» **Task to carry out**
Collect all lines below with the string "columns".
○ ○ ○
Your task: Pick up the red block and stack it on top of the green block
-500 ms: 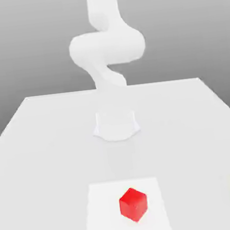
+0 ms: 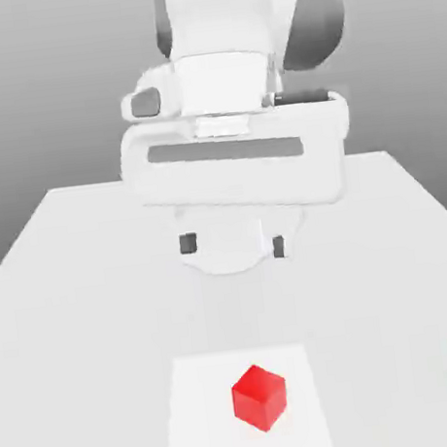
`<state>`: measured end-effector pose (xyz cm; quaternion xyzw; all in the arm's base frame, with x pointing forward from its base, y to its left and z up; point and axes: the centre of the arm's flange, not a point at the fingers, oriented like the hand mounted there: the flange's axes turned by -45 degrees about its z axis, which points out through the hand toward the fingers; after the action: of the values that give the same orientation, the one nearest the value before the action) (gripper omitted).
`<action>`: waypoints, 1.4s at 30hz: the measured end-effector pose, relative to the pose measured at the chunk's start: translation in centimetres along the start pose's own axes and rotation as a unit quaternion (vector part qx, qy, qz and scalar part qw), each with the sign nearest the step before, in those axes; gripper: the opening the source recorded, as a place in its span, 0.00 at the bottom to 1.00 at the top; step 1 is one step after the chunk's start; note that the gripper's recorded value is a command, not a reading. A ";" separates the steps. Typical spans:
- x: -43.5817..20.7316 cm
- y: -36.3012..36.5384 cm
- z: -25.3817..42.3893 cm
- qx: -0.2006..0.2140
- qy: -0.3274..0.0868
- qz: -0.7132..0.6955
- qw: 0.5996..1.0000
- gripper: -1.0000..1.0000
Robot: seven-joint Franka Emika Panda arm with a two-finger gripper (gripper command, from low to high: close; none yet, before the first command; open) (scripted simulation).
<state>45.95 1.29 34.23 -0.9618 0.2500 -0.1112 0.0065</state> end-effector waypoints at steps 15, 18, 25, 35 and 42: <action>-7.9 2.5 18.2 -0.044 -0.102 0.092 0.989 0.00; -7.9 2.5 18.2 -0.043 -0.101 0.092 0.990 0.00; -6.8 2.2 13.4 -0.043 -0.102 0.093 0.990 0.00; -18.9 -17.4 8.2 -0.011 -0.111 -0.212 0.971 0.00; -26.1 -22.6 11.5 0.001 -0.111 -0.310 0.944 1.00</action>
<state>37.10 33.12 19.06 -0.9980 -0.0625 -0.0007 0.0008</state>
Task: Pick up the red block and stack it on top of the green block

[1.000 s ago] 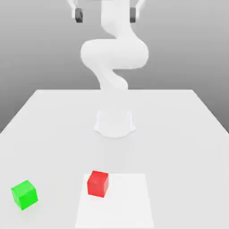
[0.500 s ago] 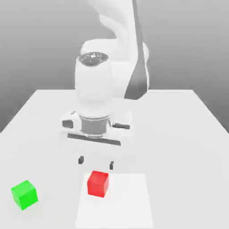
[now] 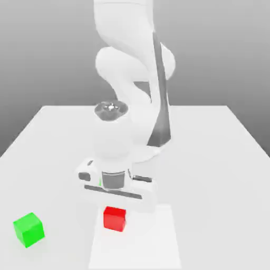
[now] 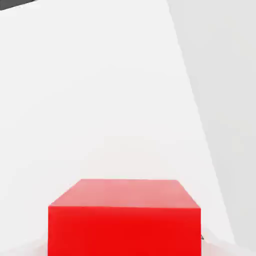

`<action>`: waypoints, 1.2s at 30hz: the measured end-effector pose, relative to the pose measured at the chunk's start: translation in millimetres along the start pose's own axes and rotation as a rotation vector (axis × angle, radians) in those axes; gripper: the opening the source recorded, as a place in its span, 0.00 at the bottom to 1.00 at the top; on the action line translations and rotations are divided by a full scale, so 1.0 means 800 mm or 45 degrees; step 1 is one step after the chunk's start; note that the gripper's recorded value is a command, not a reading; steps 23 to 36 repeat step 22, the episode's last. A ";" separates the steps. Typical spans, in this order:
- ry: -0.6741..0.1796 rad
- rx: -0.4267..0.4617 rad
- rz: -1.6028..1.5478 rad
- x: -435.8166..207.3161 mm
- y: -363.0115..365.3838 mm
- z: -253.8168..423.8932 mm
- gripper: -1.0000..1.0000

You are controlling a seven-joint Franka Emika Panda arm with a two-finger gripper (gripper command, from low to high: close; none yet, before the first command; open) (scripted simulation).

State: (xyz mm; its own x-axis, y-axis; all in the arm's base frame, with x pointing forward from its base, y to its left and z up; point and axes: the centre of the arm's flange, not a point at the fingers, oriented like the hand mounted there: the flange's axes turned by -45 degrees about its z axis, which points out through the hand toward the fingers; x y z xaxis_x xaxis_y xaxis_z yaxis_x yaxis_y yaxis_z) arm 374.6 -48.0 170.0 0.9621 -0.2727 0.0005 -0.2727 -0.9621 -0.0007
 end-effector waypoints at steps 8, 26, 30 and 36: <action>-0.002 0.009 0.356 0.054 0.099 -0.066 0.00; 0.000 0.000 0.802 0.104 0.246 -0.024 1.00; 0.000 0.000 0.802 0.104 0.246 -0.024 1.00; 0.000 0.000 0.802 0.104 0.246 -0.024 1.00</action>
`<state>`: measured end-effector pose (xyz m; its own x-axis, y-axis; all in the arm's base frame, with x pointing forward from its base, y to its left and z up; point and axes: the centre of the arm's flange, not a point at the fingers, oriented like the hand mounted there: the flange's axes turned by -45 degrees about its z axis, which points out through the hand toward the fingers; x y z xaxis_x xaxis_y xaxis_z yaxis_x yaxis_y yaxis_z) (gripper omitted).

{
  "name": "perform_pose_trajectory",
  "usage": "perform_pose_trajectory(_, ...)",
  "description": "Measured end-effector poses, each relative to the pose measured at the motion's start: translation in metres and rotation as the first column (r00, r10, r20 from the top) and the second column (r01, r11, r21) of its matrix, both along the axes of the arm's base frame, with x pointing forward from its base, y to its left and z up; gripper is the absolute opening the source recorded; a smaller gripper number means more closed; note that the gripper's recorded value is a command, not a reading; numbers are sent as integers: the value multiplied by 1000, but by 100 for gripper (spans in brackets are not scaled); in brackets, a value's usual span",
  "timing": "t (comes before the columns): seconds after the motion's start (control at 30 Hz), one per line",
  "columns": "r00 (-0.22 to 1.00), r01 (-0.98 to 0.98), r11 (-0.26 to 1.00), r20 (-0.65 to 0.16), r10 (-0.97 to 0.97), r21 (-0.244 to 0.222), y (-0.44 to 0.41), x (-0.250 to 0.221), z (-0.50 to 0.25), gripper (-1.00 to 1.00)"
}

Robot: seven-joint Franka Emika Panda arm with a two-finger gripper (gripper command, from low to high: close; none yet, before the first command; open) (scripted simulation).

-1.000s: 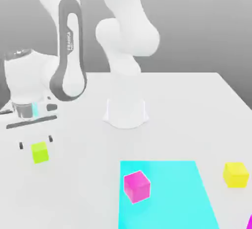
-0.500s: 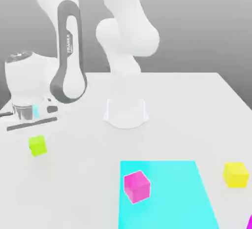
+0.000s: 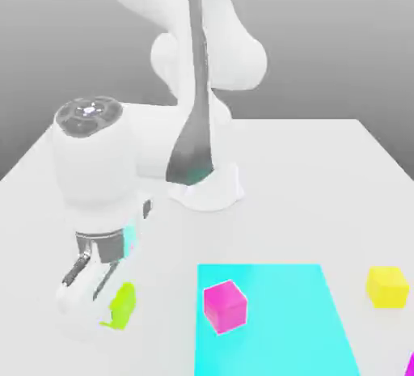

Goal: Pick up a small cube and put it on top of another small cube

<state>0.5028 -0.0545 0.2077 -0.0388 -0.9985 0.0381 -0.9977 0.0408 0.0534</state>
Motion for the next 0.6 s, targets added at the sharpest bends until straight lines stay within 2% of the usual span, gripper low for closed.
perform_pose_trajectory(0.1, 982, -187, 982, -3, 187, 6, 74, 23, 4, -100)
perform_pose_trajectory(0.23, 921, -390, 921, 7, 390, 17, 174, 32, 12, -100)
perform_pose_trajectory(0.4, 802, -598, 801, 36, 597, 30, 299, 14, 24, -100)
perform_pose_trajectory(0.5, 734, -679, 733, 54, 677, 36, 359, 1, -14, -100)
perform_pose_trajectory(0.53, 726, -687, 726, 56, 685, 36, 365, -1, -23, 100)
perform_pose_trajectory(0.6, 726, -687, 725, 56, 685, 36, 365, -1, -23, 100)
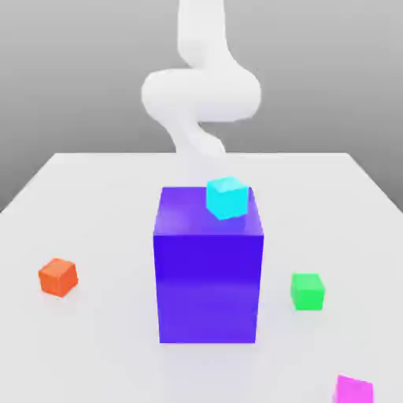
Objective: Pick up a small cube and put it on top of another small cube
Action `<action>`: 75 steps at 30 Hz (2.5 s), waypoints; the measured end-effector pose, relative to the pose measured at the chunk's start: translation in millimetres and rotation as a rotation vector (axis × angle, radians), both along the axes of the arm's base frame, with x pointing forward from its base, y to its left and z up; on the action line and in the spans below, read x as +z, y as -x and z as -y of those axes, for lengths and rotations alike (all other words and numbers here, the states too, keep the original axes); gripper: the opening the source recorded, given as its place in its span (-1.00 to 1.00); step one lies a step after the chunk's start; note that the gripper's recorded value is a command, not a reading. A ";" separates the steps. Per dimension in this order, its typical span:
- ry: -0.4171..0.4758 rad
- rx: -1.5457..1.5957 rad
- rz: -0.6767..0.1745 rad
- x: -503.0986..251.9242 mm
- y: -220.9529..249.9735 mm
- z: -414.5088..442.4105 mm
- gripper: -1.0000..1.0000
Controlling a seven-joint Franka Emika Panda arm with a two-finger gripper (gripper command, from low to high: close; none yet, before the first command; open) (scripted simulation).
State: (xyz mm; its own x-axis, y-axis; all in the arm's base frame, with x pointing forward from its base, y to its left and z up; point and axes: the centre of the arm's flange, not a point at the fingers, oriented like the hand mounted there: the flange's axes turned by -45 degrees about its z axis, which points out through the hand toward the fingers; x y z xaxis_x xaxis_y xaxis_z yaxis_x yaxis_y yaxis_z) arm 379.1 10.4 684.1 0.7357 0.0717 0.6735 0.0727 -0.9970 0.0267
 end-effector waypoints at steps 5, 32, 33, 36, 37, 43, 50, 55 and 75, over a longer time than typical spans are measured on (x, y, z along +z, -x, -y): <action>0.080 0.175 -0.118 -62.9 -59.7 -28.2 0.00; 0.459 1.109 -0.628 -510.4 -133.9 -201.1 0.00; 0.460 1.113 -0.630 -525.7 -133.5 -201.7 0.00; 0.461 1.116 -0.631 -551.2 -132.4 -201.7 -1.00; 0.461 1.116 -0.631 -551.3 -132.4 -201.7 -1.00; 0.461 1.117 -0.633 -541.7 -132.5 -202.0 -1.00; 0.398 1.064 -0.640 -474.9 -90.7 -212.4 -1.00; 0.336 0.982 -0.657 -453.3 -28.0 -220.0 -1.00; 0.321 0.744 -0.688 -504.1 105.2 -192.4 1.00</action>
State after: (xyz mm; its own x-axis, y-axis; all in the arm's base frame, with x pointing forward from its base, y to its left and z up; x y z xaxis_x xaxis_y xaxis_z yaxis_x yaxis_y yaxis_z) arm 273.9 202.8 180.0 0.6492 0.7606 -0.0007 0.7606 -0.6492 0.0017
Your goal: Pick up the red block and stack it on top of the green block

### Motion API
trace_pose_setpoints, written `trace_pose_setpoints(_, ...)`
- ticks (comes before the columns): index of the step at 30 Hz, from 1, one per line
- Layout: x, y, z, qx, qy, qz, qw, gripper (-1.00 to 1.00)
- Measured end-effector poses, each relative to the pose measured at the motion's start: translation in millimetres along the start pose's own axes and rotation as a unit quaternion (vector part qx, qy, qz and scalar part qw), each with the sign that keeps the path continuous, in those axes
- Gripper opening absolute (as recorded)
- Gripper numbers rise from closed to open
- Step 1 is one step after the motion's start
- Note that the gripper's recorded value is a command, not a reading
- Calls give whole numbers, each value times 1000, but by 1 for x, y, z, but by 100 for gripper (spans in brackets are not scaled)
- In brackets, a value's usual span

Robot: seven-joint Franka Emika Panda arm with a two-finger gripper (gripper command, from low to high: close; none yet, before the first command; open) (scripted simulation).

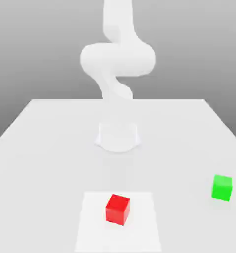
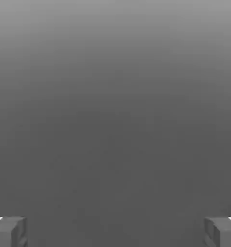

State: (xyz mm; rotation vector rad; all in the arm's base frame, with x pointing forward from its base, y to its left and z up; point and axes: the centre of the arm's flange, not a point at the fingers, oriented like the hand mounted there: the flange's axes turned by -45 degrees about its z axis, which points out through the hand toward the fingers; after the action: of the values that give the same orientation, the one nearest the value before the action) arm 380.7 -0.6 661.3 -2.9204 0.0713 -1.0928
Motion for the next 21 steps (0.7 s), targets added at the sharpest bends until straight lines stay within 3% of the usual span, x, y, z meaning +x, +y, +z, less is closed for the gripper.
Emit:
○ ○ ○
» **Written response**
  "timing": "t (comes before the columns): seconds after the motion's start (control at 30 Hz), one per line",
  "columns": "r00 (-0.22 to 1.00), r01 (-0.98 to 0.98), r11 (-0.26 to 1.00), r20 (-0.65 to 0.16), r10 (-0.97 to 0.97), r21 (-0.244 to 0.222), y (-0.44 to 0.41), x (-0.250 to 0.221), z (-0.50 to 0.25), gripper (-1.00 to 1.00)"
- ticks (comes before the columns): index of the step at 30 Hz, from 1, one per line

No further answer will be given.